**THE PROBLEM**
Among the records that follow, count the lines with the string "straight"; report only that count.
SOURCE MATERIAL Block Start
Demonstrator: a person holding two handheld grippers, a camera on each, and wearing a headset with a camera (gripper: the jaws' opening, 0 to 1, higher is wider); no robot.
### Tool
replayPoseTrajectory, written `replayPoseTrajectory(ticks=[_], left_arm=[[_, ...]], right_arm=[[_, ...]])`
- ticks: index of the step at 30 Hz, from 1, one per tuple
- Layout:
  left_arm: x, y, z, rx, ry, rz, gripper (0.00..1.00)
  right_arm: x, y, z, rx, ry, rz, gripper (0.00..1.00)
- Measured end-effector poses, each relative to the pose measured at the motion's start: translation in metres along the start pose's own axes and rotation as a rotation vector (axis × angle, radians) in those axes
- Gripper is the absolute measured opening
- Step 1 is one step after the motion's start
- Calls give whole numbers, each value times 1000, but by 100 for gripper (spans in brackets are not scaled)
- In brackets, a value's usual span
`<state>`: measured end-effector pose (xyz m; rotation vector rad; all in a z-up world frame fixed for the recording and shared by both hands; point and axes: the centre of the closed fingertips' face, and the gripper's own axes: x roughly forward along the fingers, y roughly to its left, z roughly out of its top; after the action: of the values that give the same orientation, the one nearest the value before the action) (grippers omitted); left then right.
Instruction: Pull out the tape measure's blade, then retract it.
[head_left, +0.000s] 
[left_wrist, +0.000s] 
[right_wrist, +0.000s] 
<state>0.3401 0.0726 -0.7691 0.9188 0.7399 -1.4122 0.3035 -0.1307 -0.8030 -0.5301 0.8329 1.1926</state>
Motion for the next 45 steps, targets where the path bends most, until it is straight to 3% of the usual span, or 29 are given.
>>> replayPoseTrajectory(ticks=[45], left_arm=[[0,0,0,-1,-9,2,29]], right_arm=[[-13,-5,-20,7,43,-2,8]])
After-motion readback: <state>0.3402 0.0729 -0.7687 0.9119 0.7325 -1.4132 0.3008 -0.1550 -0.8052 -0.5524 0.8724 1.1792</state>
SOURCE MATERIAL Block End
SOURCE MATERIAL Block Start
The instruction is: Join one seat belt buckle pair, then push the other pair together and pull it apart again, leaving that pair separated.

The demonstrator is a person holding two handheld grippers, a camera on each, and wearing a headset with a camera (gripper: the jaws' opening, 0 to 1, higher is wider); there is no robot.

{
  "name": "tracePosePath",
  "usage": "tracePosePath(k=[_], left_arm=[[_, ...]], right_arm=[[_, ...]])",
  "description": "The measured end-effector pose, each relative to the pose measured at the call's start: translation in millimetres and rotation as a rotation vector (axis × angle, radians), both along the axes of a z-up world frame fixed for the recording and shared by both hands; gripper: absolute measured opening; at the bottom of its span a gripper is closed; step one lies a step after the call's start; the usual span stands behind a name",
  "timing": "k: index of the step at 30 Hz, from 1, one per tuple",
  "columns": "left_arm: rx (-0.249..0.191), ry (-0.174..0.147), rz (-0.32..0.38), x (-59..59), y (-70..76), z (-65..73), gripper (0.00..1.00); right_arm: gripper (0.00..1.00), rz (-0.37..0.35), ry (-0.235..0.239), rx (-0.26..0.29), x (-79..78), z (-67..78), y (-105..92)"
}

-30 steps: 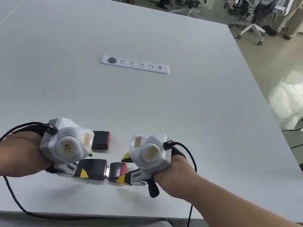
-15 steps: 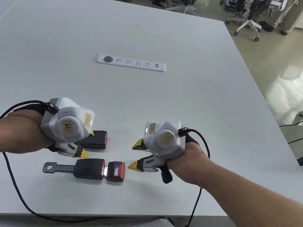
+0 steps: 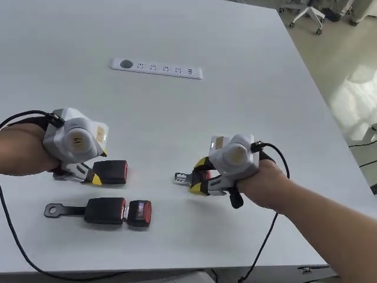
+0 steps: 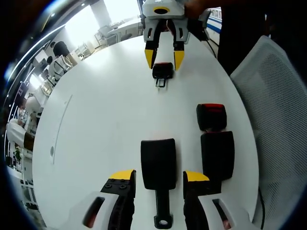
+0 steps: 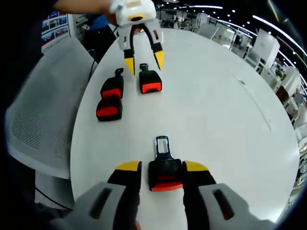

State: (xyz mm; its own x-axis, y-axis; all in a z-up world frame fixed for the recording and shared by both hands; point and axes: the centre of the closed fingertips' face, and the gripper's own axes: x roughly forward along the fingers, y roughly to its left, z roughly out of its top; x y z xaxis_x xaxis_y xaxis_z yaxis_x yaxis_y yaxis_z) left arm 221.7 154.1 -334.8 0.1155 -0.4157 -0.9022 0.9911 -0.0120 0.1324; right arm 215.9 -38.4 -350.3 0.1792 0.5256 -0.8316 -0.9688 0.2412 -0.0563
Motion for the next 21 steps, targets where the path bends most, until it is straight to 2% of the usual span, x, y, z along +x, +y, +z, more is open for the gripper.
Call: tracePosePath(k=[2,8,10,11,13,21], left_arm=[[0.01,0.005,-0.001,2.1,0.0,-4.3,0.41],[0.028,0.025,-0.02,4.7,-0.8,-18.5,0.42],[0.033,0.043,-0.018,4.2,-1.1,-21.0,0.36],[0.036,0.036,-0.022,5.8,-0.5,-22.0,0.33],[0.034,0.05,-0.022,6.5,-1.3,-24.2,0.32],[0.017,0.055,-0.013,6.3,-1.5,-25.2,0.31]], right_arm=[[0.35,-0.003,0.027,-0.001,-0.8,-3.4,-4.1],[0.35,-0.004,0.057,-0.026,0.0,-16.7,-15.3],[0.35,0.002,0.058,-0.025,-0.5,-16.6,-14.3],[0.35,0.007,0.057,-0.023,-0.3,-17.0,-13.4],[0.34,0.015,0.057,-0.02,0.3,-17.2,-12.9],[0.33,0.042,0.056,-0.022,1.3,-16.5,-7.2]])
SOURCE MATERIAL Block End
**SOLUTION FOR THIS EXERCISE**
2